流れてくるJAZZは明るくノリが良い曲。抄湖さんの挑戦を後押ししているような感じだ。


「本当に大丈夫?かなり苦いよ?」

「ワシは子供ではないわ!舐めるではない」


 ムキになるところが子供なんだと言ったら怒られるだろうな。マスターが運んできたコーヒーを眺める抄湖さん。香りはさすがに癒されるほどいい匂いだ。
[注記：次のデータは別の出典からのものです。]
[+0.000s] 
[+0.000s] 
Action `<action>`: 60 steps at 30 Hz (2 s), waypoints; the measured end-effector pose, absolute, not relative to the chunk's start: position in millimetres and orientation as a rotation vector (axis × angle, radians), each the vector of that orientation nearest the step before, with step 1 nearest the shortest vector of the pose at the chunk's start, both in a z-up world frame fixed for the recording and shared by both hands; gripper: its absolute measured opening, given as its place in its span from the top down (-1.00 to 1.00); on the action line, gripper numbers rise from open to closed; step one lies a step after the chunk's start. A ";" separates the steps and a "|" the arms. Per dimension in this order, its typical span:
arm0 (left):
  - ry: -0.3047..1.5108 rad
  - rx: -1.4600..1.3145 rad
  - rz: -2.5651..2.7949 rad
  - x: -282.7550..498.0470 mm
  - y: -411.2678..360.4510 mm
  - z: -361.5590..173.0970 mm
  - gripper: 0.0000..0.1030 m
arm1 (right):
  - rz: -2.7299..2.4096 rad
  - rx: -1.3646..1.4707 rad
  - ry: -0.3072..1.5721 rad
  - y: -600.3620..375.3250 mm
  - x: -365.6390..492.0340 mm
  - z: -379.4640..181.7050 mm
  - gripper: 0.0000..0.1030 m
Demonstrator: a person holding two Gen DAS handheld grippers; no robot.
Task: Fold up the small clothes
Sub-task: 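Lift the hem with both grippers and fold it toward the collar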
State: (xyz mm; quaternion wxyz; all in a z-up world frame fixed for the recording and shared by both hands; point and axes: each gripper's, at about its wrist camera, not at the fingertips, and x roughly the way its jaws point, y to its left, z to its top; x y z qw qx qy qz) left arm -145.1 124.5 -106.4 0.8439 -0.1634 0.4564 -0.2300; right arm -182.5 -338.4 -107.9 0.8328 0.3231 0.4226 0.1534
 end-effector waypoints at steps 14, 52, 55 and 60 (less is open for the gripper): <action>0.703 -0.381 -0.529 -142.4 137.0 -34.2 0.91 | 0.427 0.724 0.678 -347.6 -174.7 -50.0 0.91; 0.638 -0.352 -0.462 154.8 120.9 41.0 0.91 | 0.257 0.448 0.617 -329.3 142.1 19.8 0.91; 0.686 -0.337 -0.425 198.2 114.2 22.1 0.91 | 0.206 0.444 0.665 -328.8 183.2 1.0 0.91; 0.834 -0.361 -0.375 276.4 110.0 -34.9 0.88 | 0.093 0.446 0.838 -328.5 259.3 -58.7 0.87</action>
 抄湖さんは挑戦しようと思うが中々、口がつけれない。そして、こう話す


「このコーヒーを美味しくお前は飲んでいるんだろ?」

「え?ああ・・まぁ」

「相手の思考、どういうものなのか?そう感じてみたいと思ってな」


 その尊重を考えていかなければならないと抄湖さんは話す。人によっては違った思考もあり

それをどう尊重するのか?


「きっと、あの親子もそうであって欲しい」

「抄湖さん・・」


 このコーヒー飲めば、深さがわかるんだろうか?と抄湖さんはコーヒーを一口飲む。


「苦っ!?」


 どうして飲めるのだ?そう呟く彼女。マスターは笑っている。いい挑戦だねと中村屋の粒あんを差し出す。お砂糖代わりに混ぜたら少しは苦味が抑えられるよと

 

「じゃあ、俺はウィンナーコーヒーで」

「は?正気か?」

「それ、そのまま抄湖さんにお返しする」


 マスターは本当いいコンビだなって言って

コーヒーを淹れ始める。


「相手との考えがズレた時、今一度立ち止まる事は大事だよな」

「左様、物事は角度を変えれば違った見え方が

するものだ」


 違った見え方・・


「相手が何を伝えようとするのか?その真意は

違った目線で見るのが良い。現にこのコーヒーを飲んでわかる。深みを知るのならばこの苦さも味があるものだ」


 抄湖さんの言葉、言の葉。この店と同じようにゆっくり流れるリズムで心地が良い。

俺は今まで出来ただろうか?


『何を考えてるのかわからない』


「・・・」

「お待たせ、勇人はやとくん」

「ありがとうございます」


 マスターが淹れたウィンナーコーヒー。生クリームの甘い香りとコーヒーの深い香りが混じりあっている。


「甘っ!?」


 マスターは我慢出来ず大爆笑している。


「お互い知るチャンスだよね。さて、店の前にお客様がいるよ」

「え?」


 マスターの言葉に振り返る。そこには中村さんの息子さんがいた。